The Stress Project is now winding up a larger study in which about 60 veterans nationwide have undergone six therapy sessions and six months of followup study. Adherents hope the results will help persuade the VA to take a more thorough look at EFT, Church said.
North Bay veterans such as Tracy, who have been part of the latest pilot study, say EFT has helped ease significant and long-running PTSD symptoms.
Bill Simon, 59, of Santa Rosa served in Vietnam as an aircraft crew chief. He said regular and random rocket attacks wore down his psyche, leading to years of "low grade" symptoms that began to heighten with the onset of the Iraq war.
In 2009, he retired from the county’s Mental Health Services Division as program planning and evaluation analyst. He was unhappy with VA-prescribed medications and plagued by nightmares he couldn’t recall, as well as by inability to sleep, anger and depression.
Late last year, he tried EFT.
Before it, he said, "On a scale of one to 10, I was about an eight. I was stressed out. I was f–d up. It was all I could do to maintain at work."
Now, said Simon, "I’m a four. I don’t wake up anymore with that boom, boom, boom, heart-pounding thing."
In Massachusetts, clinical social worker Marilyn Garland is preparing a workshop to introduce EFT to VA staffers hailing from around the country.
"I have the same experience as every person who uses it; it’s a very effective tool in treating trauma," said Garland, who works at the Worcester VA Outpatient Clinic, part of the Boston VA Health System.
Church said he’s frustrated that the VA has yet to adopt — or to formally study — EFT as standard treatment for a problem that the department itself has said is growing dramatically as the Iraq and Afghanistan wars continue into their seventh and 9th years, respectively.
"All of the efforts to get the VA to study this have been futile," he said. "The people at the VA are generally wonderful and a great resource for veterans, but as with many big bureaucracies, getting anything new in takes a lot of time and energy."
A 2009 Stanford University study concluded that the PTSD rate among Iraq War veterans will be about 35 percent. As of 2007, 1.5 million service members had served in Iraq or Afghanistan, according to the Office of the Surgeon General.

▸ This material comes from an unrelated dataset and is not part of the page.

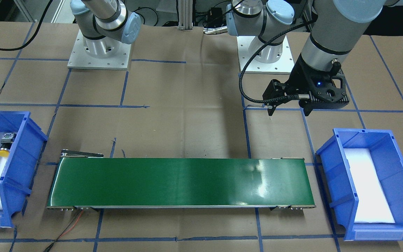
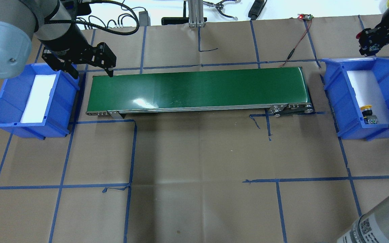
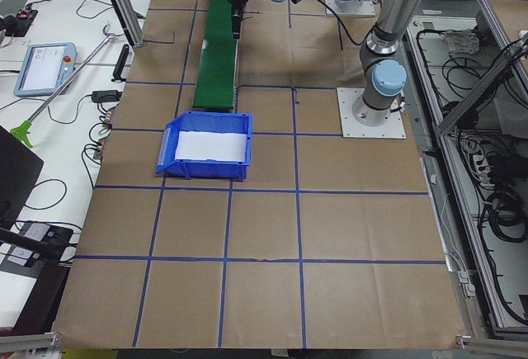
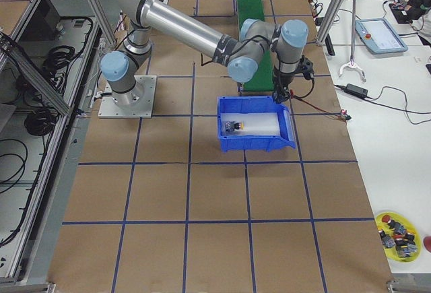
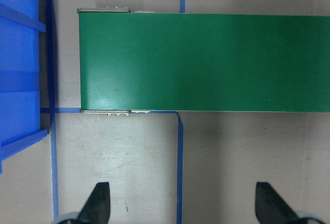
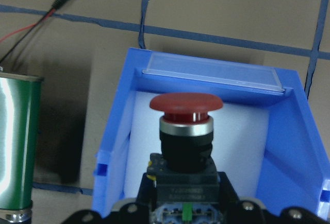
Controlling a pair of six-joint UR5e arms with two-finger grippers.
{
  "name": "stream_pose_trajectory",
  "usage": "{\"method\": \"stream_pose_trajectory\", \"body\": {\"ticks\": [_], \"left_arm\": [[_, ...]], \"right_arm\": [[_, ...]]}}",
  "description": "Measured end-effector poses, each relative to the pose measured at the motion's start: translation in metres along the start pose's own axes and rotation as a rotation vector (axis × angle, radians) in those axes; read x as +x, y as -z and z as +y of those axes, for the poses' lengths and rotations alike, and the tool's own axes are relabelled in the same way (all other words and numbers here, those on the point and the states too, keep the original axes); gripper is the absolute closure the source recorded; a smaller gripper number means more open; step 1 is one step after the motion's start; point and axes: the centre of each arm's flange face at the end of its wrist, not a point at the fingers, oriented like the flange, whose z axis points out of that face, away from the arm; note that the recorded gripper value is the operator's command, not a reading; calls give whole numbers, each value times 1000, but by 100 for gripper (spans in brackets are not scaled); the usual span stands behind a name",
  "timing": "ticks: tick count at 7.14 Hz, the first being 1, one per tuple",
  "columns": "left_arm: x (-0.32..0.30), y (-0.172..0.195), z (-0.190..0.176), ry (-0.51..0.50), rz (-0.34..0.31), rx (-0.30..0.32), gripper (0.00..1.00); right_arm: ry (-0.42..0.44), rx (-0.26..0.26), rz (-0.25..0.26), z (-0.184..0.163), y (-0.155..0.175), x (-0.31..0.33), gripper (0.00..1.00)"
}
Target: Transport two buttons from left to right
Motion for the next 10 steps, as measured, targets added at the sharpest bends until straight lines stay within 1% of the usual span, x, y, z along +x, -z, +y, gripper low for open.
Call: {"method": "stream_pose_trajectory", "body": {"ticks": [2, 3, 6, 8, 9, 10], "left_arm": [[0, 0, 0, 0, 0, 0, 0], [0, 0, 0, 0, 0, 1, 0], [0, 2, 1, 20, -3, 3, 0], [0, 2, 1, 31, -2, 3, 0], [0, 2, 1, 32, -2, 3, 0], [0, 2, 1, 32, -2, 3, 0]], "right_arm": [[2, -44, -31, 15, -36, 18, 97], [-6, -49, -34, 24, -52, 21, 97], [-33, -43, -29, 47, -94, 27, 97], [-44, -63, -45, 56, -112, 25, 97], [-48, -71, -51, 58, -118, 23, 90], [-50, -75, -55, 59, -122, 23, 25]]}}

"The urgency now is that we have these overwhelming numbers of troops coming back from the Middle East," Church said.
At the Santa Rosa VA, Reilly said the department probably wants more data before investigating EFT further.
"I don’t think the VA would write off anything," he said. "They’re pretty empirically based and they’re pretty receptive to anything that works, I think it’s just too early."